Previously, HPD learned about problematic conditions in apartments mainly through individual tenant complaints. According to a release, the department will also work with the City Council, the New York City Housing Development Corp. and New York State Homes and Community Renewal to collect and consolidate data from multiple sources to pinpoint distressed buildings that are actively declining and appear to have the highest likelihood of becoming blighted and blighting influences.
HPD field staff will survey the buildings, and for buildings that appear to be in decline, the agency will analyze other data, including outstanding tax and water bills, neighborhood foreclosures and notices from local elected officials, community groups and advocates. Based on that information, HPD will determine the appropriate course of action. This might include working with a building owner and providing rehabilitation loan, or stepping up code enforcement actions against “irresponsible or absentee owners,” the release states.
To implement the new initiative, HPD has formed a new 10-person Proactive Enforcement Bureau within its Division of Enforcement and Neighborhood Services. The bureau will be responsible for conducting cellar-to-roof inspections on the most distressed buildings identified by the PPI program and helping to drive them toward remediation.
The Bloomberg administration and the City Council will develop ways to authorize the city to sell liens that are placed on properties when the city has to make repairs that landlords fail to implement, according to the release. The idea is to encourage landlords to make repairs themselves before winding up in such a situation.
Separately, Bloomberg signed Introductory Number 436-A, a bill intended to revamp the criteria for the city’s Alternative Enforcement Program, which places liens on properties where owners have failed to correct multiple Housing Maintenance Code violations in a timely manner.
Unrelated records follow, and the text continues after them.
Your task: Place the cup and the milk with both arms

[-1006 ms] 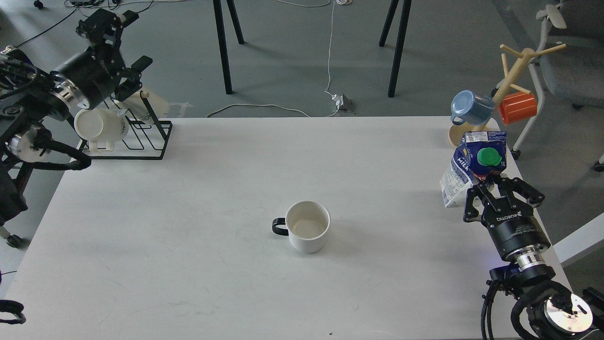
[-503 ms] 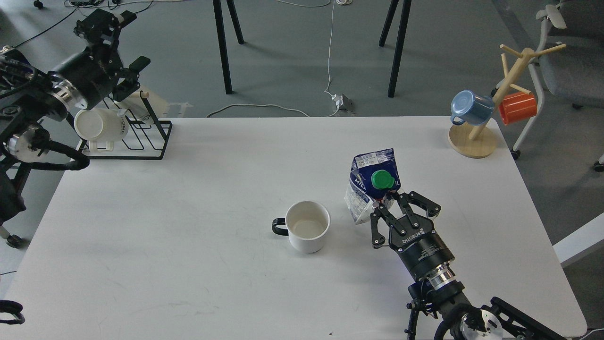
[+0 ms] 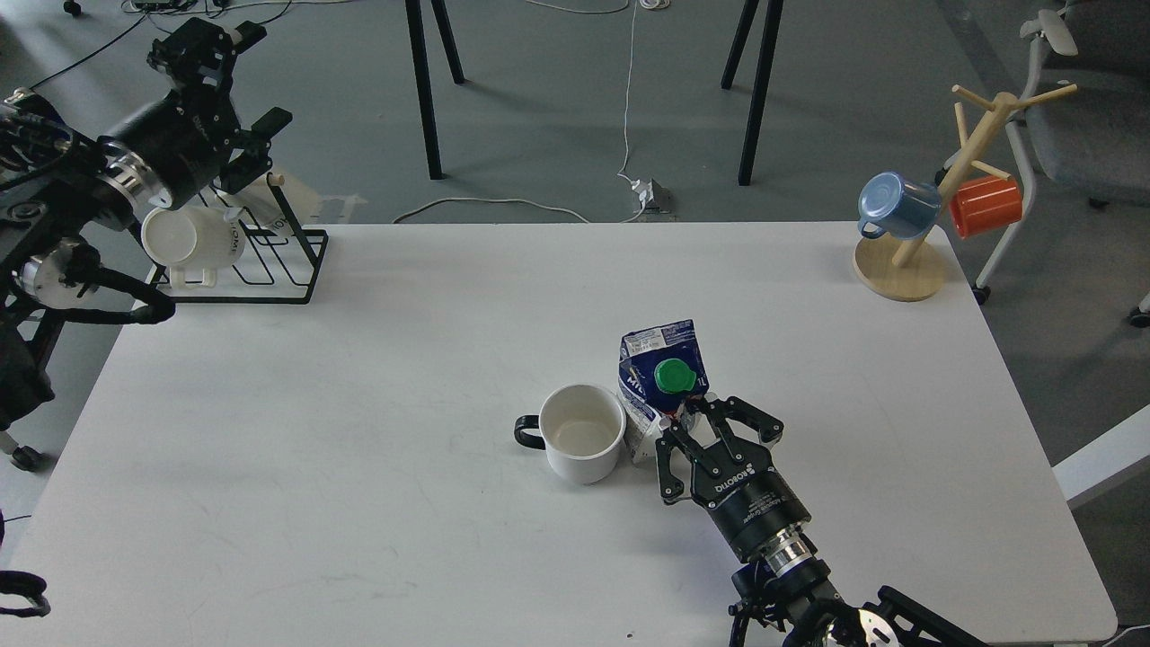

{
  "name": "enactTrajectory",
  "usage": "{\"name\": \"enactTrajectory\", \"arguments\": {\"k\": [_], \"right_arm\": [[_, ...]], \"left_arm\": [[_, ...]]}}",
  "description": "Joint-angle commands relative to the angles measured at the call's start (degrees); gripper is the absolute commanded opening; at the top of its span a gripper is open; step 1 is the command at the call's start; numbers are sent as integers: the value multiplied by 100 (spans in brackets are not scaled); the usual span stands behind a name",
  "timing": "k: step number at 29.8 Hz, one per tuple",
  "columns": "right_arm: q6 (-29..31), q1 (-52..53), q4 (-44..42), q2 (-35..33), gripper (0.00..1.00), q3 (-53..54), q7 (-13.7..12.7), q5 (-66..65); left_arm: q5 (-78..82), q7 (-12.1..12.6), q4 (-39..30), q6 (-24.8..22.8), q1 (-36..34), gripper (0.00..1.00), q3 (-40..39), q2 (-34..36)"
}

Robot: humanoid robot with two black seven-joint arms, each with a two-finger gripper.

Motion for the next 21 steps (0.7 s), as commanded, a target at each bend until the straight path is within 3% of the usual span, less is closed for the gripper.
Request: {"name": "enactTrajectory", "arguments": {"k": [1, 6, 8, 9, 21], "right_arm": [[0, 10, -6, 42, 42, 1, 9, 0], [0, -8, -6, 16, 75, 1, 9, 0], [0, -25, -6, 7, 95, 1, 9, 0], [0, -34, -6, 7, 98, 1, 9, 0], [0, -280, 125, -185, 98, -184, 35, 0]], "left_arm": [[-4, -7, -14, 0, -2, 99, 113, -3], [-4, -7, -14, 0, -11, 99, 113, 6], [-4, -15, -14, 0, -2, 99, 113, 6], [-4, -15, -14, 0, -2, 99, 113, -3], [-12, -24, -14, 0, 7, 99, 104, 32]]}}
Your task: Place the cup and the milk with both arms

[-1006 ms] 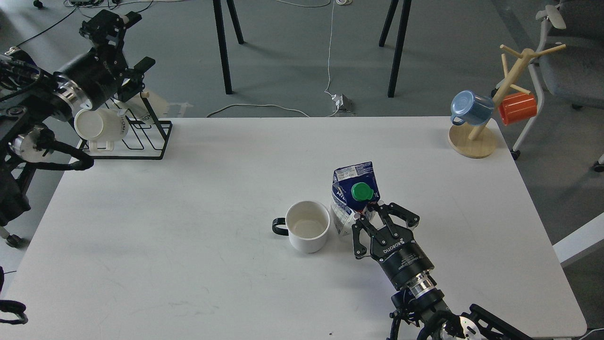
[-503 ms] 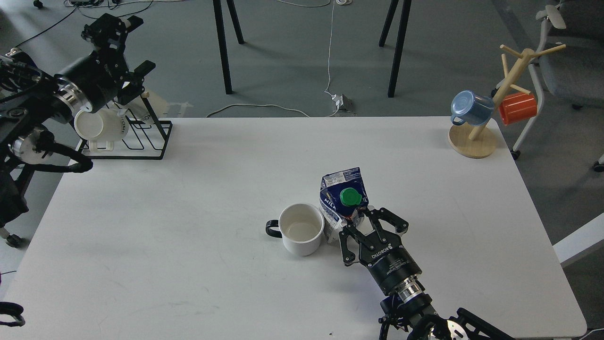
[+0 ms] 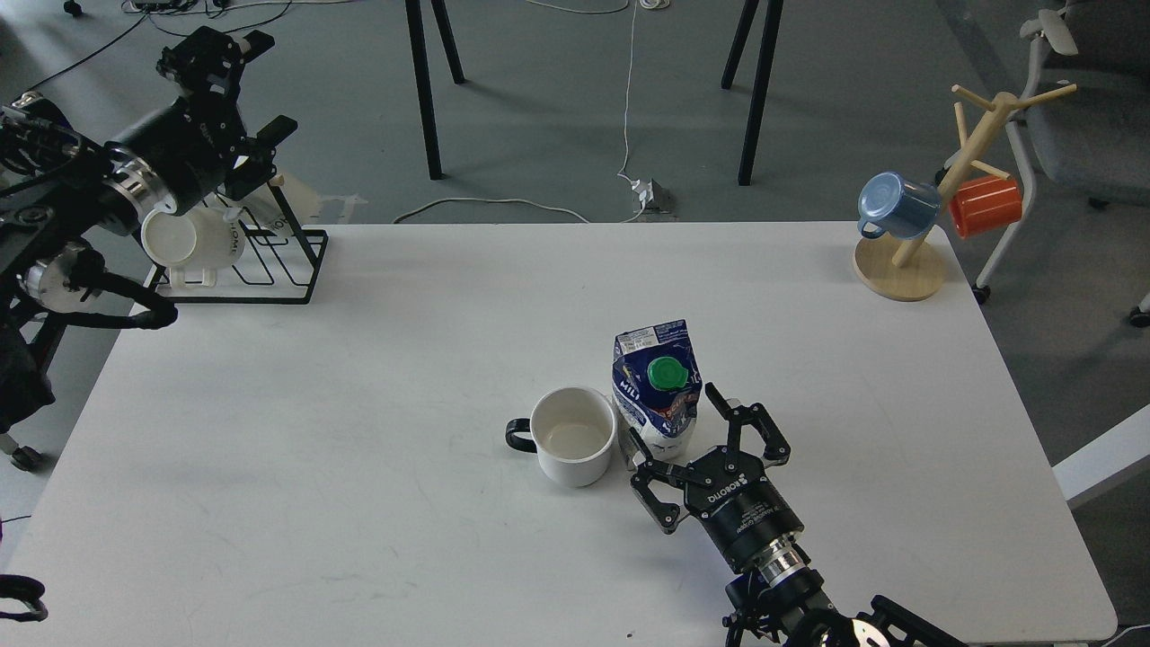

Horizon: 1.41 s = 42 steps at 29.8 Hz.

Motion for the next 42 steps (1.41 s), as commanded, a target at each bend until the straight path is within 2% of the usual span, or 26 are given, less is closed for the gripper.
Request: {"name": "enactTrajectory", "arguments": {"k": [1, 10, 14, 19, 23, 30, 39, 42], "right_arm": [[0, -217, 91, -242, 98, -22, 18, 0], [0, -762, 898, -1321, 98, 118, 53, -44], [0, -736, 1251, -2122, 98, 846, 62, -44], [0, -263, 1111, -2510, 99, 1997, 53, -88], [0, 492, 637, -2440, 99, 2455, 53, -88], [0, 2197, -768, -2449, 99, 2343, -17, -97], [0, 4254, -3097, -1992, 99, 1526, -9, -88], [0, 4414, -3275, -1886, 99, 1419, 0, -88]], "left_arm": [[-8, -9, 0, 0, 9, 99, -9, 24], [-70, -9, 9, 0, 9, 99, -35, 86], [-516, 9, 70, 0, 0, 99, -62, 42], [-1790, 27, 430, 0, 53, 99, -36, -151], [-2853, 9, 659, 0, 228, 99, -62, -292], [-4559, 18, 800, 0, 457, 99, -71, -362], [-5009, 0, 800, 0, 519, 99, -79, -380], [-5009, -9, 800, 0, 519, 99, -79, -380]]}}
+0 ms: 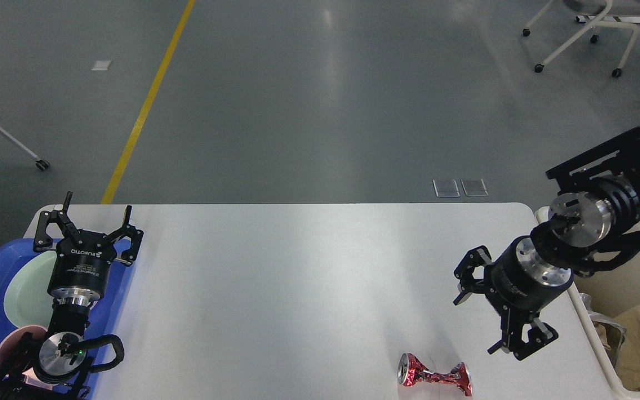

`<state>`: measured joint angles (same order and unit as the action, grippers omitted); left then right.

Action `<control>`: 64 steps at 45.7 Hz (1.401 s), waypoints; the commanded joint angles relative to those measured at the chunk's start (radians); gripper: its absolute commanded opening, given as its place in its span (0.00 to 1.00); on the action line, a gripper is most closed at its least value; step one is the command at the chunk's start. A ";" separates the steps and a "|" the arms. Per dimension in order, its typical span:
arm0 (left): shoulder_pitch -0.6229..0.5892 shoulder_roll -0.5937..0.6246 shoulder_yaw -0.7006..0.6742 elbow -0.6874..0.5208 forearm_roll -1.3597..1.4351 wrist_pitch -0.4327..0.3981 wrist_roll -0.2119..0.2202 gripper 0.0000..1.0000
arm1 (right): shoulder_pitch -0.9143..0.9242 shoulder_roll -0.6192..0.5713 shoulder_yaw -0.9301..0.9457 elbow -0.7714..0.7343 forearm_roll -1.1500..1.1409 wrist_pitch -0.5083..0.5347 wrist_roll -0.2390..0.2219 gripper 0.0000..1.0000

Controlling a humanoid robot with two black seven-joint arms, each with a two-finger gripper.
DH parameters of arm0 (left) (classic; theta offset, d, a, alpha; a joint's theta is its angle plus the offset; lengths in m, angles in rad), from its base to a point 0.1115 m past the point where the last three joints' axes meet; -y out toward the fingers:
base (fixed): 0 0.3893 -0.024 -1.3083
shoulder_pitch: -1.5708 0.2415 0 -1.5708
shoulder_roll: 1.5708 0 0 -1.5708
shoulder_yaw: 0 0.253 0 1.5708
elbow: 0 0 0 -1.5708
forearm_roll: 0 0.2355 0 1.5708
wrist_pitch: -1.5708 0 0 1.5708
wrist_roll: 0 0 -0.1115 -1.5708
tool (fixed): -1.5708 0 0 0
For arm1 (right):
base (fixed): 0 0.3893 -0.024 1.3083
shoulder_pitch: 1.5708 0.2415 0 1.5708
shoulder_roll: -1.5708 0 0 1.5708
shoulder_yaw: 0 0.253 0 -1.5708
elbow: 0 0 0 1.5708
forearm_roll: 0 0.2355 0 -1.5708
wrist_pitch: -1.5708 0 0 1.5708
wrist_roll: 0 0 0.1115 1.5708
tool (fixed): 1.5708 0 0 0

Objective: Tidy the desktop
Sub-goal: 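Raise the right gripper out of the bin toward the red can, then lower the right gripper and close it on the red crushed can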

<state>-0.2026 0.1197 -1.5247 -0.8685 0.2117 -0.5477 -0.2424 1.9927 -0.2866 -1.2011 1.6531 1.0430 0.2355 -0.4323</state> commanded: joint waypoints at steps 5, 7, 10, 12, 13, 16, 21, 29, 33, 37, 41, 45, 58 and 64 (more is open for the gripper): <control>0.000 -0.002 0.000 0.000 0.000 0.000 0.000 0.96 | -0.196 0.049 0.190 -0.024 0.127 -0.241 0.006 0.91; 0.000 0.000 0.000 0.000 0.000 0.002 0.000 0.96 | -0.238 0.053 0.222 -0.045 0.129 -0.274 0.007 0.91; 0.000 0.000 0.000 0.000 0.000 0.000 0.000 0.96 | -0.293 0.070 0.259 -0.085 0.129 -0.307 0.009 0.90; 0.000 -0.002 0.000 -0.001 0.000 0.000 0.000 0.96 | -0.330 0.080 0.273 -0.111 0.131 -0.321 0.017 0.90; 0.000 0.000 0.000 -0.001 0.000 0.000 0.000 0.96 | -0.347 0.081 0.276 -0.125 0.129 -0.326 0.023 0.90; 0.000 0.000 0.000 0.000 0.000 0.000 0.000 0.96 | -0.390 0.083 0.278 -0.157 0.129 -0.331 0.050 0.88; -0.001 0.000 0.000 -0.001 0.000 0.000 0.000 0.96 | -0.459 0.083 0.276 -0.196 0.127 -0.332 0.125 0.88; 0.000 0.000 0.000 -0.001 0.000 0.002 0.000 0.96 | -0.566 0.098 0.278 -0.260 0.108 -0.332 0.199 0.88; -0.001 0.000 0.000 -0.001 0.000 0.000 0.000 0.96 | -0.604 0.109 0.278 -0.297 0.108 -0.335 0.202 0.87; 0.000 0.000 0.001 -0.001 0.000 0.000 0.000 0.96 | -0.638 0.116 0.278 -0.332 0.108 -0.347 0.202 0.87; 0.000 0.000 0.000 -0.001 0.000 0.000 0.000 0.96 | -0.658 0.119 0.278 -0.349 0.108 -0.354 0.202 0.86; -0.001 0.000 0.001 -0.001 0.000 0.000 0.000 0.96 | -0.672 0.119 0.276 -0.362 0.106 -0.352 0.202 0.84; 0.000 0.000 0.000 -0.001 0.000 0.000 0.000 0.96 | -0.673 0.110 0.267 -0.363 0.112 -0.354 0.201 0.65; -0.001 0.000 0.000 0.000 0.000 0.000 0.000 0.96 | -0.675 0.109 0.267 -0.365 0.115 -0.354 0.199 0.54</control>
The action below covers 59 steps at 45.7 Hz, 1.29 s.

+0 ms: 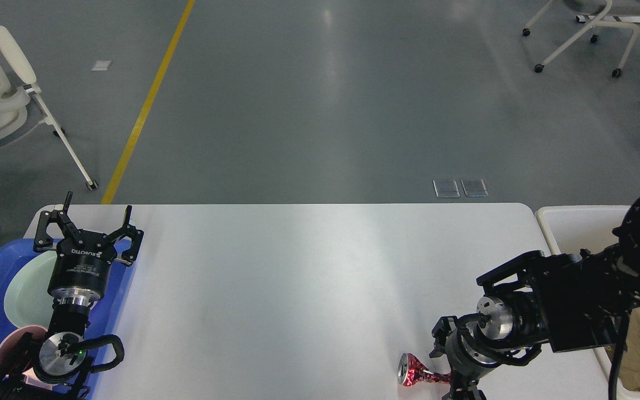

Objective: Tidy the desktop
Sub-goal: 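Lower the right gripper and close it on the red crushed can, then lift the red can and carry it to the white bin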

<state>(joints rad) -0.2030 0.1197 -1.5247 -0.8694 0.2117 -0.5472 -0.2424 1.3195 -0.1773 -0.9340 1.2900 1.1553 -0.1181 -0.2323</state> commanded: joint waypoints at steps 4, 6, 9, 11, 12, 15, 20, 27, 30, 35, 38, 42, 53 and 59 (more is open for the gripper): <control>0.001 0.000 0.000 0.001 0.000 0.000 0.000 0.96 | -0.005 0.002 0.001 -0.003 0.004 0.000 -0.001 0.51; 0.001 0.000 0.000 0.000 0.000 0.000 0.000 0.96 | -0.008 0.004 0.003 -0.009 0.006 -0.002 -0.001 0.51; -0.001 0.000 0.000 0.000 0.000 0.000 0.000 0.96 | -0.009 0.007 0.003 -0.015 0.006 -0.002 -0.001 0.48; 0.001 0.000 0.000 0.000 0.000 0.001 0.000 0.96 | -0.014 0.009 0.004 -0.017 0.006 -0.002 -0.001 0.45; 0.001 0.000 0.000 0.001 0.000 0.001 0.000 0.96 | -0.014 0.009 0.004 -0.017 0.006 -0.002 -0.001 0.41; 0.001 0.000 0.000 0.001 0.000 0.000 0.000 0.96 | -0.016 0.009 0.006 -0.017 0.008 -0.002 -0.001 0.32; 0.001 0.000 0.000 0.000 0.000 0.000 0.000 0.96 | -0.019 0.009 0.006 -0.028 0.008 -0.003 -0.001 0.23; 0.001 0.000 0.000 0.000 0.000 0.000 0.000 0.96 | -0.019 0.009 0.007 -0.032 0.012 -0.003 -0.001 0.00; 0.001 0.000 0.000 0.000 0.000 0.000 0.000 0.96 | -0.019 0.007 0.007 -0.032 0.037 -0.003 -0.001 0.00; -0.001 0.000 0.000 0.000 0.000 0.000 0.000 0.96 | -0.019 0.009 0.006 -0.032 0.084 -0.003 -0.001 0.00; -0.001 0.000 0.000 0.001 0.000 0.000 0.000 0.96 | -0.019 0.005 0.006 -0.032 0.089 -0.003 -0.001 0.00; 0.001 0.000 0.000 0.000 0.000 0.001 0.000 0.96 | -0.014 -0.001 0.006 -0.032 0.089 -0.003 -0.001 0.00; -0.001 0.000 0.000 0.000 0.000 0.000 0.000 0.96 | 0.023 -0.024 0.001 -0.020 0.077 0.008 -0.004 0.00; -0.001 0.000 0.000 0.000 0.000 0.000 0.000 0.96 | 0.092 -0.048 -0.017 0.041 0.057 0.017 -0.010 0.00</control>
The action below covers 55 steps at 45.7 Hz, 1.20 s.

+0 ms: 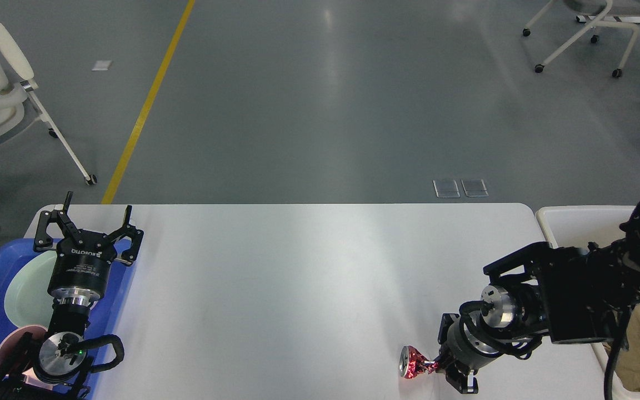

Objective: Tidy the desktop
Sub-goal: 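Lift the red can and carry it to the white bin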

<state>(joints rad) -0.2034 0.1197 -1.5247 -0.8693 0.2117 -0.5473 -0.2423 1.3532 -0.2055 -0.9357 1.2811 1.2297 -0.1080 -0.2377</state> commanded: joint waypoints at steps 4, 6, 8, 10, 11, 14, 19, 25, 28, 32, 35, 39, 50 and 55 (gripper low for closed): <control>-0.001 0.000 0.000 0.001 0.000 0.000 0.001 0.96 | 0.133 -0.028 -0.043 0.116 -0.071 0.017 -0.006 0.00; 0.001 0.000 0.001 0.000 0.000 0.000 0.000 0.96 | 0.173 -0.031 -0.054 0.150 -0.102 0.028 -0.008 0.00; -0.001 0.000 0.000 -0.001 0.000 0.000 0.001 0.96 | 0.208 -0.041 -0.064 0.176 -0.140 0.053 -0.009 0.00; -0.001 0.000 0.000 0.000 0.000 0.000 0.001 0.96 | 0.242 -0.049 -0.075 0.196 -0.191 0.094 -0.015 0.00; -0.001 0.000 0.001 -0.001 0.000 0.001 0.001 0.96 | 0.262 -0.051 -0.083 0.207 -0.231 0.126 -0.017 0.00; -0.001 0.000 0.000 -0.001 0.000 0.000 0.001 0.96 | 0.323 -0.052 -0.110 0.227 -0.337 0.221 -0.017 0.00; -0.001 0.000 0.000 -0.001 0.000 0.001 0.001 0.96 | 0.424 -0.055 -0.152 0.250 -0.490 0.355 -0.015 0.00; 0.001 0.000 0.000 -0.001 0.000 0.000 0.000 0.96 | 0.562 -0.090 -0.202 0.284 -0.680 0.479 -0.006 0.00; 0.001 0.000 0.000 0.001 0.000 0.000 0.000 0.96 | 0.638 -0.113 -0.207 0.311 -0.794 0.545 -0.005 0.00; 0.001 0.000 0.000 -0.001 0.000 0.000 0.000 0.96 | 0.748 -0.118 -0.230 0.352 -0.910 0.609 -0.003 0.00; 0.001 0.000 0.000 0.001 0.000 0.000 0.000 0.96 | 0.829 -0.115 -0.252 0.391 -0.952 0.639 0.003 0.00; 0.001 0.000 0.000 -0.001 0.000 0.000 0.000 0.96 | 0.906 -0.098 -0.271 0.415 -0.969 0.656 0.040 0.00; 0.001 0.000 0.000 -0.001 0.000 0.001 0.000 0.96 | 0.982 0.058 -0.396 0.422 -0.961 0.643 0.242 0.00; 0.001 0.000 0.000 -0.001 0.000 0.000 0.000 0.96 | 0.982 0.049 -0.399 0.419 -0.967 0.642 0.241 0.00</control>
Originally enacted in 2007, the AEP identifies 200 properties per year with a long history of violations as well as HPD expenditures on emergency repairs.
“After reviewing the 600 buildings included in AEP over the first three years of its existence, it became clear that the current criteria produced buildings that tended to be smaller—on average only six or seven units,” Bloomberg said at Thursday’s bill signing. “In re-evaluating the program, it was important to create a better cross section of building sizes to ensure the program produces maximum results citywide.”
The bill which Bloomberg signed into law also designates specific asthma triggers, including mold and vermin infestation. It also amends the criteria by which a building may be discharged from AEP, allowing owners who might have difficulty paying off charges and fees all at once to work out a plan for paying them over time.